En raison de la pandémie, Hydro-Québec met un frein à ses ambitions internationales et consacrera plutôt ses efforts à la relance économique du Québec.

« Je vois mal comment on pourrait prendre 5 milliards pour investir au Chili en ce moment, affirme Jean-Hugues Lafleur, vice-président et chef de la direction financière d’Hydro-Québec. Si j’ai 5 milliards, ça va être investi au Québec. »

La société d’État rapporte une baisse de ses profits pour le trimestre d’hiver 2020, des résultats prépandémie qui annoncent que le pire est à venir. « Le ralentissement économique découlant de la crise actuelle nous force en effet à anticiper une diminution des ventes d’électricité sur tous nos marchés », prévient Jean-Hugues Lafleur, qui annonce en même temps une révision à la baisse des prévisions déjà faites pour la période 2020-2024.

Le bénéfice net des trois premiers mois de l’année a été de 1,5 milliard, en baisse de 249 millions comparativement à la même période l’an dernier. La consommation d’électricité a baissé au Québec, en raison des températures moins froides que l’an dernier, et les ventes à l’exportation ont diminué.

La situation économique s’étant beaucoup détériorée depuis la fin du trimestre, le 31 mars, Hydro-Québec prévoit que ses ventes continueront de reculer au Québec comme sur les marchés d’exportation. Les exportations ont rapporté 91 millions de moins, en raison d’une demande plus faible et des prix plus bas sur le marché. Hydro-Québec a obtenu un prix moyen de 4,9 cents par kilowattheure exporté, comparativement à 5,1 cents le kilowattheure l’an dernier.

Depuis le 31 mars, le prix de l’électricité sur les marchés hors Québec a continué de dégringoler, a indiqué M. Lafleur. Actuellement, le prix est aussi bas que 1,5 cent US le kilowattheure aux États-Unis, a-t-il précisé.

Hydro utilise des outils financiers pour atténuer l’impact de la variation du prix du marché aux États-Unis.

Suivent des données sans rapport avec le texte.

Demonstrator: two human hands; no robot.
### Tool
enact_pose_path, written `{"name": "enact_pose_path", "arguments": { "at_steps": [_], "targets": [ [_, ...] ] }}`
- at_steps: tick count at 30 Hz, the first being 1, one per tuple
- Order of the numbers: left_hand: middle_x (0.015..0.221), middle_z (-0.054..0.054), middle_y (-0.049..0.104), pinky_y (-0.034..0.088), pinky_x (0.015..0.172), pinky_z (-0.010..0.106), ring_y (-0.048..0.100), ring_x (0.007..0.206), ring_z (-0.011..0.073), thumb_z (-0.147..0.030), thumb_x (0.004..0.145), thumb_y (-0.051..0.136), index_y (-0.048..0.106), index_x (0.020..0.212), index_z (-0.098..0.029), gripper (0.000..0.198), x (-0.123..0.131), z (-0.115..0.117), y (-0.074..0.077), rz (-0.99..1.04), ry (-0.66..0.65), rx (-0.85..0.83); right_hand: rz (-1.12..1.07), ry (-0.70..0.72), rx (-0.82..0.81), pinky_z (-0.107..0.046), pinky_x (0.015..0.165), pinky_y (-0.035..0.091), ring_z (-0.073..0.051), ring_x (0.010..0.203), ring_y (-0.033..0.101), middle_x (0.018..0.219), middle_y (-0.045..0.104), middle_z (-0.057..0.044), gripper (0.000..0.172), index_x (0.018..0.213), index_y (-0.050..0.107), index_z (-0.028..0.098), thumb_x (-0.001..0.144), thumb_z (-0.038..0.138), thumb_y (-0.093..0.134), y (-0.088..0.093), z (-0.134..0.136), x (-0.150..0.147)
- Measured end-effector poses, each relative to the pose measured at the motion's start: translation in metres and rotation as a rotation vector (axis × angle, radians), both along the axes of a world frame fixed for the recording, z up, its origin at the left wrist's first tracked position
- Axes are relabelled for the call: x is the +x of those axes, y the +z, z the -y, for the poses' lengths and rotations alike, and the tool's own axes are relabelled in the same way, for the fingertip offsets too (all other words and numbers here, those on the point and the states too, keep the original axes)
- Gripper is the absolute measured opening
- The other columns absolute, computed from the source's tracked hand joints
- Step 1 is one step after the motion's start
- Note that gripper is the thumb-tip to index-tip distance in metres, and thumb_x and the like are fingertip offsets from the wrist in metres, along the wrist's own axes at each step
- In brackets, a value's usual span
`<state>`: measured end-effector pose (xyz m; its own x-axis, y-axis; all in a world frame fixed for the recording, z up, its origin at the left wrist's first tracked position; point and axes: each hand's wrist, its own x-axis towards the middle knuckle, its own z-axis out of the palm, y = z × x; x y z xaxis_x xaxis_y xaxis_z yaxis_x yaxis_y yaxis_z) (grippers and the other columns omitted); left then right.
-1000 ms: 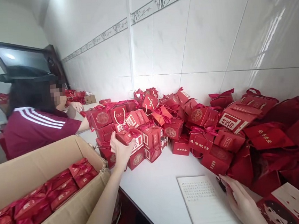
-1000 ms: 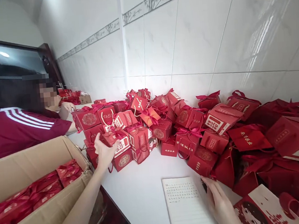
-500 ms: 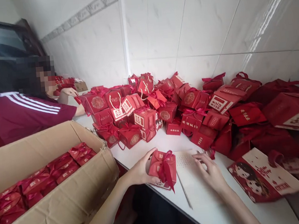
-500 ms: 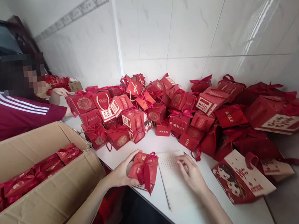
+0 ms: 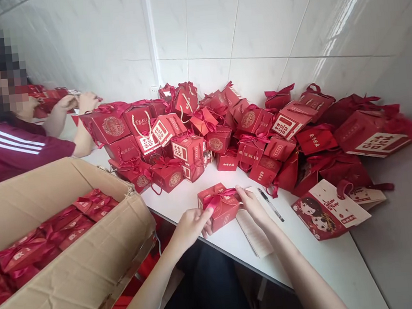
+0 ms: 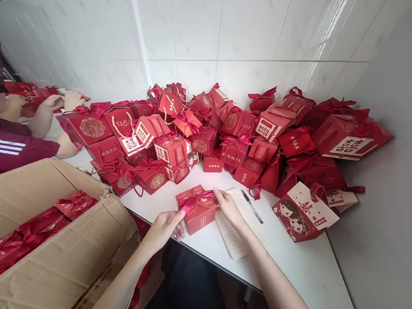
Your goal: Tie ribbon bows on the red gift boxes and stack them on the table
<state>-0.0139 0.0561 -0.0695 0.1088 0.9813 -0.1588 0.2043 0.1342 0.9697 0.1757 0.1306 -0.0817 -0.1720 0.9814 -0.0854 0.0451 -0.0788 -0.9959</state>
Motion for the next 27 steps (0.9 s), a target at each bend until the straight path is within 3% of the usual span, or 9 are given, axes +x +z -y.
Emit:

Sans ces outils, elle aurait obtenu seulement 2,2 cents le kilowattheure par kilowattheure exporté plutôt que 4,9 cents.

Au prix actuel, il n’est pas intéressant d’exporter, selon Jean-Hugues Lafleur. « On préfère emmagasiner l’eau dans nos réservoirs et vendre quand les prix seront plus intéressants. » C’est la faiblesse de la demande, conjuguée à l’abondance de gaz naturel, qui expliquent le prix très faible de l’électricité sur le marché de gros américain.

Aucune amélioration n’est attendue au deuxième trimestre, qui prendra fin le 30 juin, a indiqué M. Lafleur. Pour la seule période du 13 mars au 13 mai, la consommation d’électricité au Québec est en baisse de 5 %, ce qui a privé Hydro de 81 millions de revenus.

Selon lui, la situation est particulièrement difficile dans le secteur des pâtes et papier, un des gros clients industriels d’Hydro-Québec.

Sur les marchés hors Québec, la demande a diminué de 6 à 9 %. Les baisses les plus importantes viennent de l’Ontario (-10 à -12 %), de l’état de New York (-8 %) et de la Nouvelle-Angleterre (-3 à -5 %).

Hydro-Québec prévoit aussi une baisse de ses investissements en 2020, en raison du ralentissement de l’activité sur les chantiers causé par la pandémie. L’entreprise investit bon an mal an 4 milliards de dollars.

De même, la prévision de bénéfice net de 2,9 milliards ne tient plus, a fait savoir M. Lafleur. « Je vois mal comment on va être en mesure de l’atteindre », a-t-il dit.

Les états financiers d’Hydro-Québec pour le premier trimestre sont les premiers signés par sa nouvelle présidente-directrice générale, en poste depuis le 6 avril. « Nous nous souviendrons longtemps du printemps 2020 », dit Sophie Brochu dans son message d’introduction.

Parmi ses projets pour la suite des choses, elle énumère l’élimination de la consommation inutile, la production d’électricité décentralisée, le développement des batteries et de la domotique, ainsi que la production d’hydrogène vert.